Once these kitties are used to your company, they tend to become playful and loving companions that aren't likely to turn down a game of fetch! While they don’t mind being left at home if you’re at work all day, they'll expect a good amount of playtime when you return.

In the home you’d be likely to find your Russian Blue jumping and climbing to the highest place in order to study all the goings-on around them, quietly observing and debating whether to get involved. Russian Blues aren't especially vocal, however they'll respond if you talk to them using their soft, quiet voice and because they're intelligent kitties, they can learn the meaning of many words.

It’s believed that the Russian Blue first arrived in the UK in 1860 with British soldiers returning from the Russian port of Arkhangel’sk (Archangel), so they became known as Archangel cats. They’ve also been known as the Maltese Cat and the Spanish Cat, particularly in the US. However, there’s strong evidence that links the cat with Russia – as its name might suggest!

A large number of cats with similar coat colors are found living in Scandinavia, with their dense coats indicating them living in a cold northern climate. The first recorded appearance out of Russia was in 1875 when the Russian Blue competed at the Crystal Palace in England as the Archangel Cat.

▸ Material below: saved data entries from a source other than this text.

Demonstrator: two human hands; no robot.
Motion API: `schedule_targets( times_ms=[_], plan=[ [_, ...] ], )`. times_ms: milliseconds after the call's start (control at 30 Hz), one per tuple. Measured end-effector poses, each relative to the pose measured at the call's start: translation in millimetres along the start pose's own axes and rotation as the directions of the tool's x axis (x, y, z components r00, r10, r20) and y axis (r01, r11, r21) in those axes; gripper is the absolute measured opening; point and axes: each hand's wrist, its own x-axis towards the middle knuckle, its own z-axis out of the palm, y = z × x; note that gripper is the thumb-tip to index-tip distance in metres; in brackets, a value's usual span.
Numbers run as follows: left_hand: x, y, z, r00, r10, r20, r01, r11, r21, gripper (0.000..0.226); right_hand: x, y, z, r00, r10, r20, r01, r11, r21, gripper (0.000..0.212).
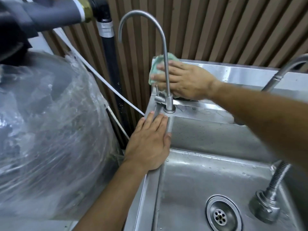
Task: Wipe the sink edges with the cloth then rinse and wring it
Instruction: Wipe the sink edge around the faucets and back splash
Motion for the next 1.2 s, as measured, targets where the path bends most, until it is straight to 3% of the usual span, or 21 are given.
schedule_targets(
  times_ms=[67,200,333,400,433,467,533,567,600,633,667,733,800,833,900,933,967,1033,1100,1133,1200],
  plan=[
    [0,0,-2,1.0,0.0,-0.003,0.0,1.0,0.009,0.08,-14,-29,5,0.913,0.398,-0.088,-0.379,0.909,0.171,0.056],
    [-1,-1,-2,1.0,0.013,-0.005,-0.013,1.0,0.021,0.081,-37,-72,15,0.516,0.856,-0.028,-0.79,0.489,0.37,0.055],
    [-1,-1,-1,1.0,0.014,-0.013,-0.014,1.0,0.022,0.078,-63,-63,17,-0.039,0.998,0.051,-0.876,-0.058,0.48,0.059],
    [0,0,0,1.0,0.015,-0.026,-0.014,1.0,0.02,0.078,-41,-64,12,-0.164,0.983,0.087,-0.817,-0.185,0.546,0.06],
    [0,1,-1,0.999,0.017,-0.033,-0.016,1.0,0.014,0.079,-24,-67,11,-0.135,0.987,0.083,-0.816,-0.158,0.556,0.06],
    [1,1,0,0.999,0.018,-0.034,-0.017,1.0,0.011,0.081,-9,-73,9,-0.029,0.998,0.048,-0.836,-0.051,0.547,0.06],
    [1,0,1,0.999,0.027,-0.038,-0.026,0.999,0.023,0.081,3,-85,12,0.309,0.949,-0.065,-0.815,0.3,0.496,0.062],
    [2,0,1,0.998,0.033,-0.05,-0.032,0.999,0.027,0.08,-1,-83,15,0.426,0.9,-0.088,-0.775,0.414,0.477,0.062],
    [2,-1,2,0.997,0.038,-0.06,-0.036,0.999,0.028,0.078,-11,-78,19,0.471,0.877,-0.091,-0.758,0.455,0.467,0.061],
    [2,-3,3,0.997,0.041,-0.063,-0.039,0.999,0.03,0.076,-22,-74,22,0.43,0.899,-0.082,-0.779,0.415,0.471,0.059],
    [2,-4,4,0.997,0.043,-0.064,-0.041,0.999,0.034,0.074,-31,-72,22,0.307,0.95,-0.064,-0.818,0.298,0.493,0.059],
    [2,-5,5,0.996,0.042,-0.076,-0.039,0.998,0.04,0.071,-40,-66,19,-0.048,0.999,0.011,-0.8,-0.045,0.599,0.063],
    [2,-4,5,0.997,0.041,-0.073,-0.038,0.999,0.038,0.072,-35,-56,8,-0.359,0.927,0.111,-0.585,-0.317,0.746,0.065],
    [1,-4,4,0.997,0.036,-0.069,-0.034,0.999,0.036,0.074,-29,-50,3,-0.47,0.864,0.181,-0.442,-0.408,0.799,0.065],
    [1,-3,3,0.997,0.033,-0.067,-0.031,0.999,0.032,0.076,-14,-44,-2,-0.565,0.784,0.257,-0.291,-0.48,0.827,0.064],
    [1,-3,2,0.997,0.032,-0.066,-0.03,0.999,0.034,0.076,-7,-47,0,-0.542,0.811,0.221,-0.356,-0.46,0.813,0.064],
    [1,-3,2,0.997,0.032,-0.066,-0.03,0.999,0.039,0.076,0,-56,2,-0.444,0.884,0.145,-0.501,-0.379,0.778,0.064],
    [2,-2,2,0.997,0.034,-0.064,-0.031,0.998,0.045,0.075,11,-79,3,-0.034,0.999,0.019,-0.721,-0.038,0.692,0.065],
    [1,-2,3,0.998,0.03,-0.063,-0.027,0.999,0.043,0.074,6,-88,11,0.33,0.943,-0.03,-0.732,0.276,0.623,0.066],
    [1,-2,3,0.998,0.031,-0.061,-0.029,0.999,0.04,0.073,-2,-84,13,0.4,0.915,-0.045,-0.743,0.353,0.569,0.067],
    [1,-2,3,0.998,0.029,-0.056,-0.027,0.999,0.031,0.072,-22,-75,10,0.339,0.941,-0.023,-0.756,0.286,0.589,0.067]
  ],
)
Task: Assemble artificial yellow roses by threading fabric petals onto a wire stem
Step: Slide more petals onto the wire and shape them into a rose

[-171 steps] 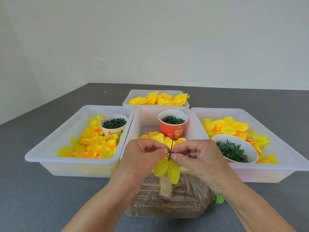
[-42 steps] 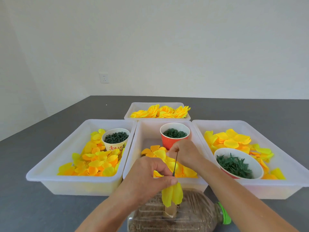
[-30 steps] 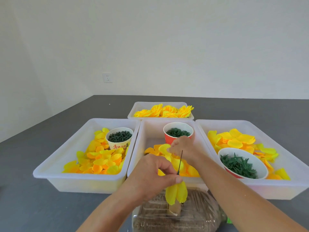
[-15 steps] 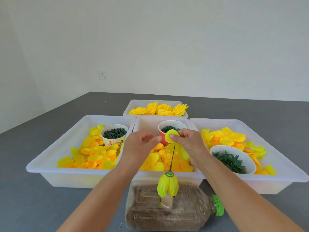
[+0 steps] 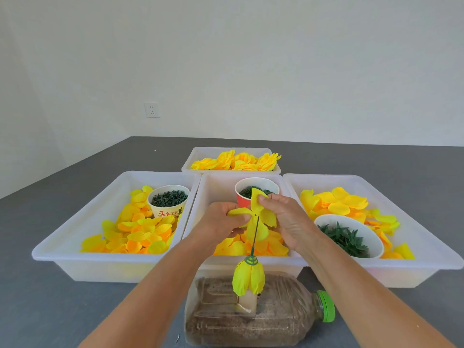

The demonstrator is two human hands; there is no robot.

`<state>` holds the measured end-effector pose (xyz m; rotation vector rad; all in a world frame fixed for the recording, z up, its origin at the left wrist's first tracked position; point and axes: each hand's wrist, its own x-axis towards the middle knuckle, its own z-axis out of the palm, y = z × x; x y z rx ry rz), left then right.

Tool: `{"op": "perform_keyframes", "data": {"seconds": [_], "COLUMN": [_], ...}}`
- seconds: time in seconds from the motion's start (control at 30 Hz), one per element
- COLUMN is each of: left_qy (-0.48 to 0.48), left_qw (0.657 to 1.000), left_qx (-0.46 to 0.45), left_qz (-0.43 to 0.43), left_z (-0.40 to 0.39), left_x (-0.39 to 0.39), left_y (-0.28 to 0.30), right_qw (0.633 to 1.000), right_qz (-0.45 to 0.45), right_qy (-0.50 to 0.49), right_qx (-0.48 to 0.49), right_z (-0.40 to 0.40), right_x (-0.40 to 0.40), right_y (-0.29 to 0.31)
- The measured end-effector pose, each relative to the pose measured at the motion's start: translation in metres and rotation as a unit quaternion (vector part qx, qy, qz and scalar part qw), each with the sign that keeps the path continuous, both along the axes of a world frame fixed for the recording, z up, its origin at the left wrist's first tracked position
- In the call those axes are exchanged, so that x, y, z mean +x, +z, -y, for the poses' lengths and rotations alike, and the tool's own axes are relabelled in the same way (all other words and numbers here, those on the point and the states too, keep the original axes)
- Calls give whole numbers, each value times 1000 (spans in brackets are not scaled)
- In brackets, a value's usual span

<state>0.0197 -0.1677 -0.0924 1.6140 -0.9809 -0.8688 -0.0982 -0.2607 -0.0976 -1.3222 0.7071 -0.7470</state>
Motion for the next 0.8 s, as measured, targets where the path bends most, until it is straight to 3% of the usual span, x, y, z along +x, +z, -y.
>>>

The Russian Blue competed in a class including other blue cats until 1912, when it was given its own class. The breed was mainly developed in England and Scandinavia until after the second World War. Although blue is considered the typical color of this breed, black and white Russians are also known. These colors likely arose during World War II, when the last remaining Russian Blues were crossed with the Siamese and the British Blue to help maintain numbers.